Kansas City Airport Officials Decide To Do Their Job
In an agreement emanating from the Kansas City City Council, according to the Kansas City Star:
Aviation officials and the eight airlines serving Kansas City pledge to collaborate over the next two years on plans for airport terminal improvements. The agreement, with council approval, would take effect May 1 and sets the stage for both sides to work together on a project the public can embrace.
In other words, the Kansas City Aviation Department is announcing that it will do its job: work with airlines to determine what is best for the airport and Kansas City. Remember that Aviation Department Director Mark VanLoh once said on the radio:
. . . he works for the airlines and not the flying public. He said his goal is to make things easier for the airlines, and not necessarily for passengers.
Yet VanLoh didn’t consult the airlines about the new terminal idea before going public. When the airlines finally learned of the plans, they “cautioned against building something so expensive that it drives up costs and drives away airlines” (as the Show-Me Institute pointed out months earlier).
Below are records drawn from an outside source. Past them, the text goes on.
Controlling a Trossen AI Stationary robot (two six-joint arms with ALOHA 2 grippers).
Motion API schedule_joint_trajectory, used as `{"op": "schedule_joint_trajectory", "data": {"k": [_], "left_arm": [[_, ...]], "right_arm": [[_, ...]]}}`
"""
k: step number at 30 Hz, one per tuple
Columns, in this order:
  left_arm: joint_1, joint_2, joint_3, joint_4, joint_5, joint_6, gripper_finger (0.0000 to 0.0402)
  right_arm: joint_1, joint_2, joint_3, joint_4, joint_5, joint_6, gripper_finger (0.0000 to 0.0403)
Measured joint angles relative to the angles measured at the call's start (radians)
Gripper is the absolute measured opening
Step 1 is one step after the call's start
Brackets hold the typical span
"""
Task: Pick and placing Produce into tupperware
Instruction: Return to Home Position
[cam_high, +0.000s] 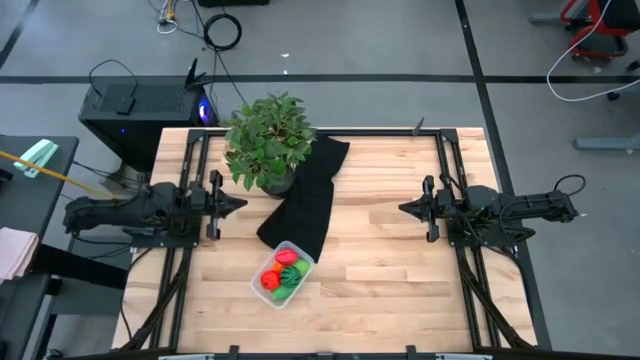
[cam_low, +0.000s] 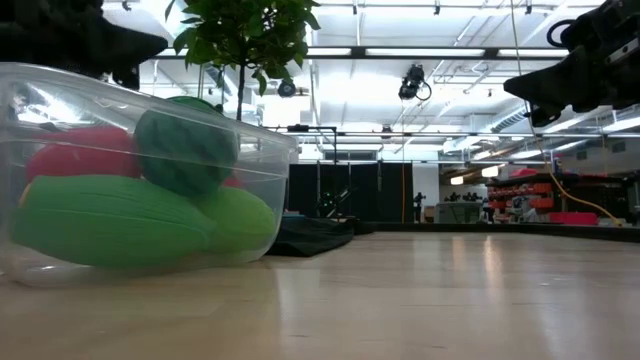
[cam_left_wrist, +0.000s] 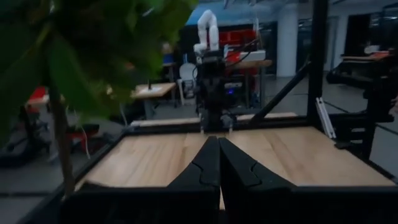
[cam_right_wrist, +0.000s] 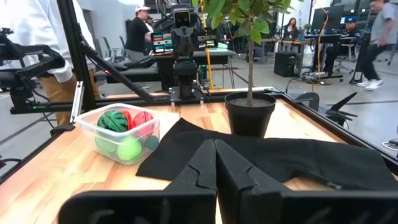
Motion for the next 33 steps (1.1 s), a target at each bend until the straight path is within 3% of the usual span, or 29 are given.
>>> {"op": "schedule_joint_trajectory", "data": {"k": [6,11,17,33], "left_arm": [[0.008,-0.145,0.0,-0.175,-0.007,-0.068,0.0001],[0.006,-0.121,-0.001,-0.207,-0.011,-0.091,0.0001],[0.001,-0.139,-0.114,-0.103,-0.007,-0.12,0.0],[0.001,-0.139,-0.115,-0.06,0.006,-0.089,0.0]], "right_arm": [[0.0,0.0,0.0,-0.005,0.0,0.0,0.0],[0.0,0.0,0.0,-0.002,0.026,0.0,0.0],[0.0,0.007,0.0,0.006,0.06,-0.003,0.0],[0.0,0.028,0.0,0.01,0.079,-0.035,0.0]]}}
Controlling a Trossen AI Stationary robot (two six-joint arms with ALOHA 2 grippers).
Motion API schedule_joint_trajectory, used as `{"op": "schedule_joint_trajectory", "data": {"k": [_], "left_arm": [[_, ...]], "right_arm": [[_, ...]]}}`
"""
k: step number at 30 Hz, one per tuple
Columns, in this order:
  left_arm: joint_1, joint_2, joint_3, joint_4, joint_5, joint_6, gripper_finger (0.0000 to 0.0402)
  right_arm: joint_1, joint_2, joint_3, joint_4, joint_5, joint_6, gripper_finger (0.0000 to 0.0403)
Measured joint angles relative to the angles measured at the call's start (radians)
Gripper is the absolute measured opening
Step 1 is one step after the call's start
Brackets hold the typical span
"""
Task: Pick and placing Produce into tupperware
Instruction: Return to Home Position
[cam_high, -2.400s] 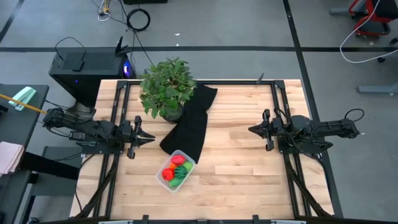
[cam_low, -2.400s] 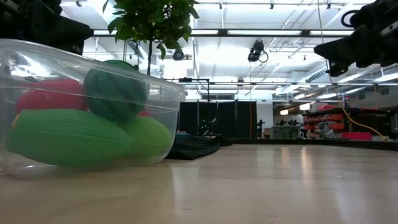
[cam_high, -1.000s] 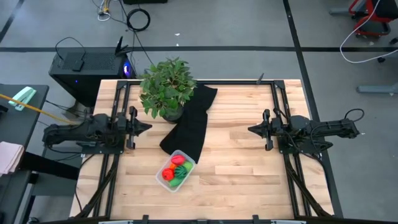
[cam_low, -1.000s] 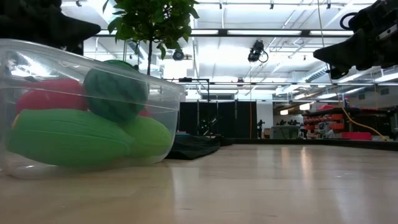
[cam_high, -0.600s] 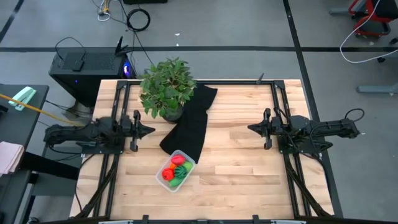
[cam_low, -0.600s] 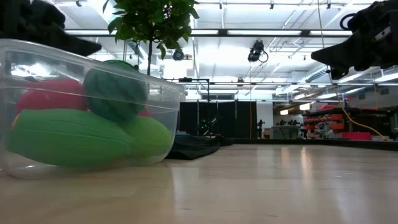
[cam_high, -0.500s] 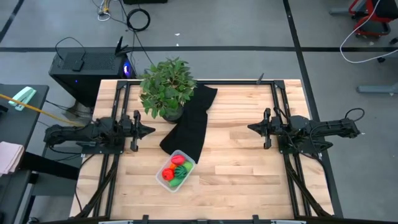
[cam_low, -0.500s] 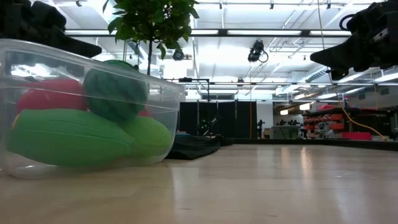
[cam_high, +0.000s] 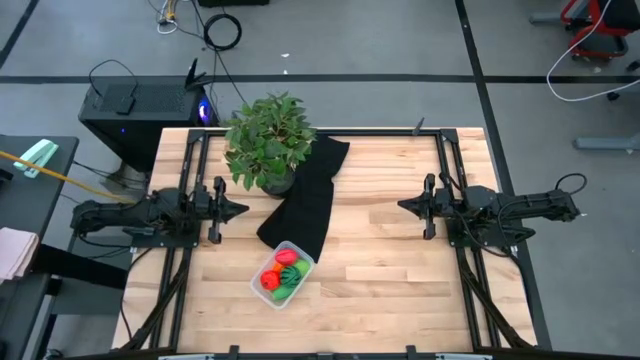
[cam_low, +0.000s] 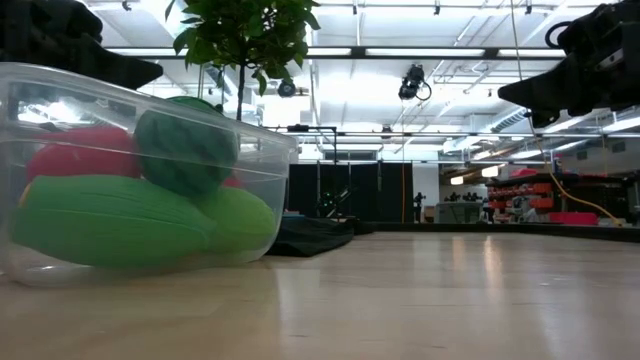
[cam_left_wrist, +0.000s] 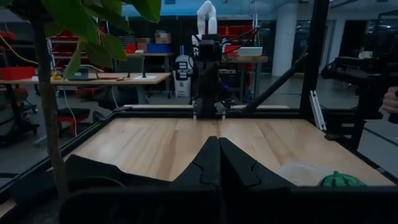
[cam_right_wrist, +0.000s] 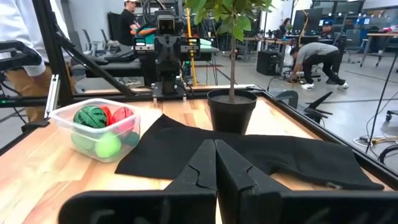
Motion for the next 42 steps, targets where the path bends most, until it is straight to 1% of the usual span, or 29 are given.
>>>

Once the public learned of the project, they balked as well. VanLoh complained about local politics hampering his efforts. As a result of VanLoh’s own failures to communicate with important stakeholders, the mayor appointed a window-dressing advisory group. The advisory group spent $100,000 on a consultant that attempted to downplay the airlines’ important concerns. (This is on top of the $117,000 the Aviation Department contracted out to convince the public that a new terminal is a good idea.)
This could have all been avoided if VanLoh just did what he was hired to do. According to the Star, Kansas City City Councilman John Sharp said of the recent deal:
“I feel clearly the city dropped the ball in not consulting with the airlines earlier,” Sharp said, adding that the lease approach should address that shortcoming.
For his part, VanLoh is “thrilled” about the new agreement:
Because after what we’ve all seen and heard, we got agreement from all parties that we’re going to sit down together and get us into the future somehow.
That is how bad the airport situation has become in Kansas City — an agreement to merely sit down together with one’s tenant airlines is thrilling. It’s no wonder that some in Kansas City have already called for new airport leadership.